Exercise instructions — Your job with the data below is to output exactly the lines from the one holding "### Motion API" down to the one holding "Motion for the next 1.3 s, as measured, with", both included, and no others.

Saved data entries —
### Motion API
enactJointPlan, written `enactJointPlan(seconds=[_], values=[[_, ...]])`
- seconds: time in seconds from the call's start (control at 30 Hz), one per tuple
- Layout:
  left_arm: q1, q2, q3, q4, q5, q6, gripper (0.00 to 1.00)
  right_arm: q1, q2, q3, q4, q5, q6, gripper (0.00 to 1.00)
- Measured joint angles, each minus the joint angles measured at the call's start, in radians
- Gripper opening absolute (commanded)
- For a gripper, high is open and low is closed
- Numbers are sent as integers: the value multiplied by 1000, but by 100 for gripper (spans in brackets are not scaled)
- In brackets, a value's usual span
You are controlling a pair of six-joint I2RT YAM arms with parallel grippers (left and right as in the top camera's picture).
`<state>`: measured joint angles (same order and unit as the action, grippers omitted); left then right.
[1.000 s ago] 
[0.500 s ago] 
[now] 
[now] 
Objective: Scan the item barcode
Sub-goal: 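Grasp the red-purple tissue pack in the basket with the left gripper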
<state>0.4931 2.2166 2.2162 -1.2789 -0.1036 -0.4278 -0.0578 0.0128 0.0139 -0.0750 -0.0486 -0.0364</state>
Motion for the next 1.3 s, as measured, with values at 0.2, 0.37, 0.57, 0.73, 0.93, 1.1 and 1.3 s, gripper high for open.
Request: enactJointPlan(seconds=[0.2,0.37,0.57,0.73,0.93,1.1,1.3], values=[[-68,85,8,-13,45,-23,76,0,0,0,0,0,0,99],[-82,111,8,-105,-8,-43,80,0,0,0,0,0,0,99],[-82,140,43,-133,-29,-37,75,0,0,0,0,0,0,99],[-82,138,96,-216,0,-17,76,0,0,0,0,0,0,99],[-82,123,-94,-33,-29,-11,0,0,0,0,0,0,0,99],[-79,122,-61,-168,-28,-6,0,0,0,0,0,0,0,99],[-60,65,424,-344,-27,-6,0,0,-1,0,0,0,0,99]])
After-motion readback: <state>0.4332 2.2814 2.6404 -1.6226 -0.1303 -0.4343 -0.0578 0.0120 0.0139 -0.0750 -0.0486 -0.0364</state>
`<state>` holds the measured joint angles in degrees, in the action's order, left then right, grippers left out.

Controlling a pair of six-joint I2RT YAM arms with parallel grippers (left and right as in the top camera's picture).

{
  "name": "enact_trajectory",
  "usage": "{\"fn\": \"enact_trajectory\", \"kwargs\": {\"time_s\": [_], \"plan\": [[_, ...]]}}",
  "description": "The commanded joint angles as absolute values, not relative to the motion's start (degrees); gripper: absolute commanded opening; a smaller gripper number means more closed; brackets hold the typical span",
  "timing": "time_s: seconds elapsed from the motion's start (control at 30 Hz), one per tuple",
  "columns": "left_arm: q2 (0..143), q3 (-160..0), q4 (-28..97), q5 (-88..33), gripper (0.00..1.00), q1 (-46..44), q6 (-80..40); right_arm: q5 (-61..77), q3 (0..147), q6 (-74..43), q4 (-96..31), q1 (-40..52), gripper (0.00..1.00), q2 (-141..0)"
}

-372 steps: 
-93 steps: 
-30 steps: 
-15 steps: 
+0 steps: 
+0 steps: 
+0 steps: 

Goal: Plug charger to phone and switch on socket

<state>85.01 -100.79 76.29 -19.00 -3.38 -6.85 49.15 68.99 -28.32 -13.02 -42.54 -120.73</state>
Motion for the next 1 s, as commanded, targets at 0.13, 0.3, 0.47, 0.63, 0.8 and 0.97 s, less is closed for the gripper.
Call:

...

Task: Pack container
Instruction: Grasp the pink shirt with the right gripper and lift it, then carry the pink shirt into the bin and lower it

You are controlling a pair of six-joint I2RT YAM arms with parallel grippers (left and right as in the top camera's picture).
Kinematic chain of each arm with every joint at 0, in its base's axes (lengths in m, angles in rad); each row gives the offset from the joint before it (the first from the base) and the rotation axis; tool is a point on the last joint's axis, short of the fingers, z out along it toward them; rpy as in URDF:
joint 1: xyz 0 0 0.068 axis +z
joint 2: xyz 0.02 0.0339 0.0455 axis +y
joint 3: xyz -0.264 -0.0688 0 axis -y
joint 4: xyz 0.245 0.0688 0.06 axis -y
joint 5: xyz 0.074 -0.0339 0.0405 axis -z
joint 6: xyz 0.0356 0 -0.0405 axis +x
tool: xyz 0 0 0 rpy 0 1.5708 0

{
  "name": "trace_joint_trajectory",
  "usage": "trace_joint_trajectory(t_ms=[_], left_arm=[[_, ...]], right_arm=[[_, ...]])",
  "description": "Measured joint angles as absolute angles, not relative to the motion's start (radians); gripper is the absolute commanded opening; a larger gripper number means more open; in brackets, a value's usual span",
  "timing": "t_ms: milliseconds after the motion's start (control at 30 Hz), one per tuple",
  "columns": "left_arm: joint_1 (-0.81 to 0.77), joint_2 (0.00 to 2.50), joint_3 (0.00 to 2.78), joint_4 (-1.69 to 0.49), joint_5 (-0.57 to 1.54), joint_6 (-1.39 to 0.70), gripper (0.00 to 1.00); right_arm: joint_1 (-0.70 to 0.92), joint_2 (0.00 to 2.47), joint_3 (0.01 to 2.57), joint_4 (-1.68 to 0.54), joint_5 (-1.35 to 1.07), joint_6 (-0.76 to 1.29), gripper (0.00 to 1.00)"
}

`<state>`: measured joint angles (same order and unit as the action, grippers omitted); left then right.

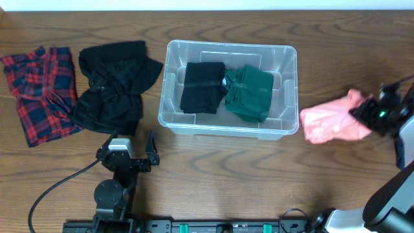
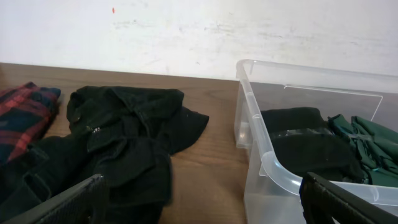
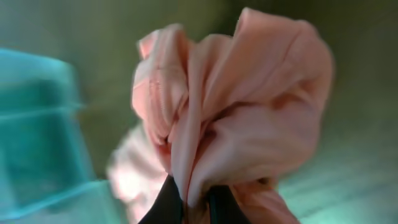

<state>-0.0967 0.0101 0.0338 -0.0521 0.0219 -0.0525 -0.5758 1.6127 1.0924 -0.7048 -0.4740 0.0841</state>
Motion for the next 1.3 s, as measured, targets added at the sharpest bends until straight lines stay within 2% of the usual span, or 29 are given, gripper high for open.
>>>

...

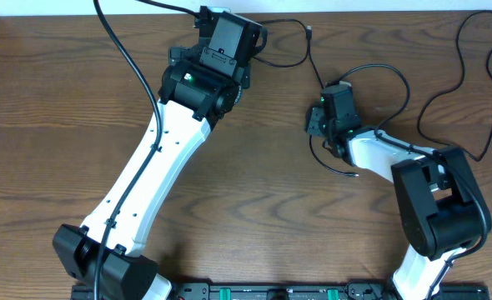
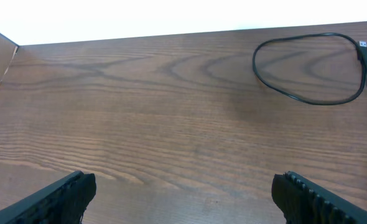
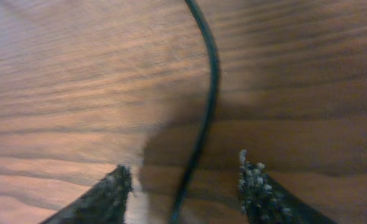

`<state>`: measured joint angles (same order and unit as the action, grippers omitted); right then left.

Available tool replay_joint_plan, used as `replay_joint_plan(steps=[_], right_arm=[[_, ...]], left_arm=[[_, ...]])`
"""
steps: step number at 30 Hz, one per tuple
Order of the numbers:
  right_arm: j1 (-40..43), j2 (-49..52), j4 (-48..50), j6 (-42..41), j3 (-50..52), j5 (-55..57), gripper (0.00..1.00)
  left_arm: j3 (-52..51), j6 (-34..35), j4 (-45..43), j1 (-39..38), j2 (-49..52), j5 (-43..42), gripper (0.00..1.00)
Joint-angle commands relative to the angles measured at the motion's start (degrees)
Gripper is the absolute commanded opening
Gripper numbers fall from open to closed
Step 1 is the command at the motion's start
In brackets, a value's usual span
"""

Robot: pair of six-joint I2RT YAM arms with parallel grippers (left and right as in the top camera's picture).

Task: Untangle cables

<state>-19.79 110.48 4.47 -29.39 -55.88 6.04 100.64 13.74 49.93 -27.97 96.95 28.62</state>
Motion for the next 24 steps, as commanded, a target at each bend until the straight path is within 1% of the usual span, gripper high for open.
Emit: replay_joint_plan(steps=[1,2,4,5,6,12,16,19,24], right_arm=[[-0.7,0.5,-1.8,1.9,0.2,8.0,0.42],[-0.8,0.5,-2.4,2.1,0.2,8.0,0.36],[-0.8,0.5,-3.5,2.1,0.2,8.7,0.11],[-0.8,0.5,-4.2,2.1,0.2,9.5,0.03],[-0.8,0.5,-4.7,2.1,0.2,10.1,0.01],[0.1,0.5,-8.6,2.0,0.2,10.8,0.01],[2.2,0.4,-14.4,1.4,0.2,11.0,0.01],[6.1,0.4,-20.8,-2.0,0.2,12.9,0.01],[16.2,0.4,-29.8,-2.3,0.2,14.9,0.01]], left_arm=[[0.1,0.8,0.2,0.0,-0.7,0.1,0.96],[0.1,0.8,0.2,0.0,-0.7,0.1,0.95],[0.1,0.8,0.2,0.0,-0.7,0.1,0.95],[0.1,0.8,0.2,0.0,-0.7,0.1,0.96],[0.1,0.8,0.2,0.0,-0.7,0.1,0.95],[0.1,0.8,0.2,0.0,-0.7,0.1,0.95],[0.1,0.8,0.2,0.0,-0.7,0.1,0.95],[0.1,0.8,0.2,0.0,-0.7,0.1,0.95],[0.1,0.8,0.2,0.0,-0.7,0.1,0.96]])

Answer to this exercise —
### Motion API
enactJointPlan, written `enactJointPlan(seconds=[_], values=[[_, ...]])`
- seconds: time in seconds from the call's start (control at 30 Hz), one per tuple
- Layout:
  left_arm: q1, q2, q3, q4, q5, q6, gripper (0.00 to 1.00)
  right_arm: q1, q2, q3, q4, q5, q6, gripper (0.00 to 1.00)
- Measured joint angles, each minus the joint angles measured at the call's start, in radians
- Gripper opening absolute (commanded)
- For a gripper, high is open and low is closed
- Numbers are sent as integers: the value multiplied by 1000, but by 100 for gripper (spans in brackets are not scaled)
- In brackets, a value's usual span
You are controlling a pair of six-joint I2RT YAM arms with parallel grippers (left and right as in the top camera's picture).
`<state>`: measured joint angles (same order and unit as the action, grippers omitted); left then right.
[1.000 s ago] 
[0.500 s ago] 
[now] 
[now] 
Objective: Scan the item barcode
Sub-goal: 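Grasp the red-purple tissue pack in the basket with the left gripper
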<state>0.4931 2.2166 2.2162 -1.2789 -0.1036 -0.4278 -0.0578 0.0128 0.0139 -0.0750 -0.0486 -0.0364</state>
Motion for the next 1.3 s, as measured, with values at 0.2, 0.37, 0.57, 0.73, 0.93, 1.1 and 1.3 s, gripper high for open.

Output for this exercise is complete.